Эдвард допил напиток, затем встал и подошел к столу. Из нижнего ящика он вытащил продолговатую коробку, завернутую в коричневую бумагу, и протянул ей.
– Я собирался подарить его тебе на Рождество, но передумал, потому что боялся, что он выдаст меня.
Взяв подарок, Джулия поставила его на колени и проследила, как Эдвард возвращается к своему креслу, не отрывая от нее взгляда, словно ее реакция на подарок имела для него первоочередное значение.
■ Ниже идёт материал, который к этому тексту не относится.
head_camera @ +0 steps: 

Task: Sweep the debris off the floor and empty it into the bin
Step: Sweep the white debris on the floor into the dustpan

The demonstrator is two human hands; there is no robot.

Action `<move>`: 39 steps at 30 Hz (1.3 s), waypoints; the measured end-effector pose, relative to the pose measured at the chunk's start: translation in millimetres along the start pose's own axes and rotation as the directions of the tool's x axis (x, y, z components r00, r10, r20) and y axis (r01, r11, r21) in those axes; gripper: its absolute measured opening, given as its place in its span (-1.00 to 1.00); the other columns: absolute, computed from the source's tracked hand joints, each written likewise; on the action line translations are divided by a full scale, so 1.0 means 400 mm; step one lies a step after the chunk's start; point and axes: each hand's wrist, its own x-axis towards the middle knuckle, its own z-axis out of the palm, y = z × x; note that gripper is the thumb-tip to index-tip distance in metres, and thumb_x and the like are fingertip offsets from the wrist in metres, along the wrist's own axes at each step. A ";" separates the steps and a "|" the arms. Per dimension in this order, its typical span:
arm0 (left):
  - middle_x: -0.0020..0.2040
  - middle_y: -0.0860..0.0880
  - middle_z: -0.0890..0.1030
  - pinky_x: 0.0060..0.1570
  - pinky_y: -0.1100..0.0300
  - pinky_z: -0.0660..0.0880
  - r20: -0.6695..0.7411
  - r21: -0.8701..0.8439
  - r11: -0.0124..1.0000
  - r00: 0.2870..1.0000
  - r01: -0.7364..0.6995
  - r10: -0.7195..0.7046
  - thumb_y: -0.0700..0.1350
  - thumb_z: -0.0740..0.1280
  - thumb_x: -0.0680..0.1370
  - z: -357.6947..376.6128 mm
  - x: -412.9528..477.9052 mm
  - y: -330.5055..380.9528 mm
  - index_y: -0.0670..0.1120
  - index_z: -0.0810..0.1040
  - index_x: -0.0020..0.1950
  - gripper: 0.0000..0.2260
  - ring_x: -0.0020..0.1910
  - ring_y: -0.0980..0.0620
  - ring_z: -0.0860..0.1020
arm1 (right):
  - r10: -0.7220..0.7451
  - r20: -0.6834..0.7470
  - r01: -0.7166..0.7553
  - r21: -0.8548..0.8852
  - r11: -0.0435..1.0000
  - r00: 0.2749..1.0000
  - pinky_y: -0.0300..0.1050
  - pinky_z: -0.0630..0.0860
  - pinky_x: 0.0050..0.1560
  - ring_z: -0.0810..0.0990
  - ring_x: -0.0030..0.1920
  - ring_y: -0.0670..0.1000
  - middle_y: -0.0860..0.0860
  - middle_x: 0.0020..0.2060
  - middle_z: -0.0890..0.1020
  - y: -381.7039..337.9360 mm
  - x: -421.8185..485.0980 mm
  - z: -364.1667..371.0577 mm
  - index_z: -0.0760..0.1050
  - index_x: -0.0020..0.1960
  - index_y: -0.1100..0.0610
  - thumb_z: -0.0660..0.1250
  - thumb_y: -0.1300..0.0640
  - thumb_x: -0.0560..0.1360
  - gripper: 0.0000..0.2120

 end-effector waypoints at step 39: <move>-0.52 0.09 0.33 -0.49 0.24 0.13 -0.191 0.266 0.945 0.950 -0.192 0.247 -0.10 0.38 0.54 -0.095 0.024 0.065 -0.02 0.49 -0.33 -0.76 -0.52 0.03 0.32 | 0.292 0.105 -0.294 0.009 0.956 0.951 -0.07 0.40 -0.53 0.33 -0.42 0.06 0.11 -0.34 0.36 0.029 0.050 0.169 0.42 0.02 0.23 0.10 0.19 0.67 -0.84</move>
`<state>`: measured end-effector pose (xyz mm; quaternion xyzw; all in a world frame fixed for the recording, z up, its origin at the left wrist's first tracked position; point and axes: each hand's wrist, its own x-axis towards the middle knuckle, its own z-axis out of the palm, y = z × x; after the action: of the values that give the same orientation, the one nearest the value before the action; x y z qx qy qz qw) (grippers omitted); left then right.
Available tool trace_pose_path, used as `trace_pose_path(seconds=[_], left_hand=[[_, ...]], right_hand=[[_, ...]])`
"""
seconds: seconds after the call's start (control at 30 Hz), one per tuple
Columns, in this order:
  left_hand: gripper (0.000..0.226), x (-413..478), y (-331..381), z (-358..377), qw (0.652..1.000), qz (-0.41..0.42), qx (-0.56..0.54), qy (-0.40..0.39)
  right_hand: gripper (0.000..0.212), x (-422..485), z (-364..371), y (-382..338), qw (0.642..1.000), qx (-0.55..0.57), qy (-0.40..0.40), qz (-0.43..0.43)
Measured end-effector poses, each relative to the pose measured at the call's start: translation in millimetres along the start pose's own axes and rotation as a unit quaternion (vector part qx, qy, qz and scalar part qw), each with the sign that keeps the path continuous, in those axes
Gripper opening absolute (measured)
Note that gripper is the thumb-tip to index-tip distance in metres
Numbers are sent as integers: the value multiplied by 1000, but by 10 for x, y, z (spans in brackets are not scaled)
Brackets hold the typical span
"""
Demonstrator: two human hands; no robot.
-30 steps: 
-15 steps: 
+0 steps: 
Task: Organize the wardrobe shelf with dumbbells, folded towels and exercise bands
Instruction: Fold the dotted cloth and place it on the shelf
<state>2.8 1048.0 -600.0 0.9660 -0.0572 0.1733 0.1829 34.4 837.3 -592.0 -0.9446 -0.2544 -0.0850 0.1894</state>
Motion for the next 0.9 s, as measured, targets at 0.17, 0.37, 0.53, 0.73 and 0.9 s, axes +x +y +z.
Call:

Она начала разворачивать обертку и увидела маленькую шкатулку из красного дерева с маленьким рычажком с одной стороны.
– О, Эдвард, она великолепна!
– Она открывается.
Подняв откидную крышку, Джулия увидела механизмы, защищенные прозрачным стеклом.
– Что она играет?
– Заведи ее и узнаешь.
Медленно и нежно она повернула рычажок, боясь, что может сломать что-то настолько хрупкое. Когда он перестал поворачиваться, она отпустила его и из шкатулки полилась мелодия «Зеленых рукавов»[4].
Она погрузилась в воспоминания. Бальные залы, вальсы, его близость. Она даже не подозревала, что помнит об этом, но воспоминания были такими яркими, словно все происходило лишь вчера.
– Ты всегда вальсировал со мной, когда оркестр играл эту мелодию.
– Я не был уверен, что ты замечала, что мы танцуем под одну и ту же песню.
Он все еще не двигался и, казалось, даже забыл, как дышать.
– Я поняла это только сейчас. Почему ты выбирал одну и ту же песню?
– Если тебе нравилось танцевать со мной, то я хотел, чтобы эта песня ассоциировалась со мной. А если нет, то я не хотел, чтобы каждая мелодия, под которую мы танцевали, напоминала тебе об этом.
Закрыв крышку, она погладила полированное дерево и ощутила вибрации мелодии.
– Мне всегда нравилось танцевать с тобой. Казалось, только в танце мы и не ссоримся. Я думала, что это объяснялось нашей сосредоточенностью на том, чтобы не наступить друг другу на ноги.
– Возможность потанцевать с тобой была единственной причиной, по которой я ходил на балы.
Джулии хотелось не столько ухаживаний, сколько ясности и возможности увидеть истинную сущность Эдварда. Она должна быть уверена, что знает его и испытывает чувства, которые он заслуживает. Но когда он произносил подобные слова, она чувствовала, что ее обожают и льстят. Как она могла не реагировать на это?
– Мы никогда не разговаривали во время танца.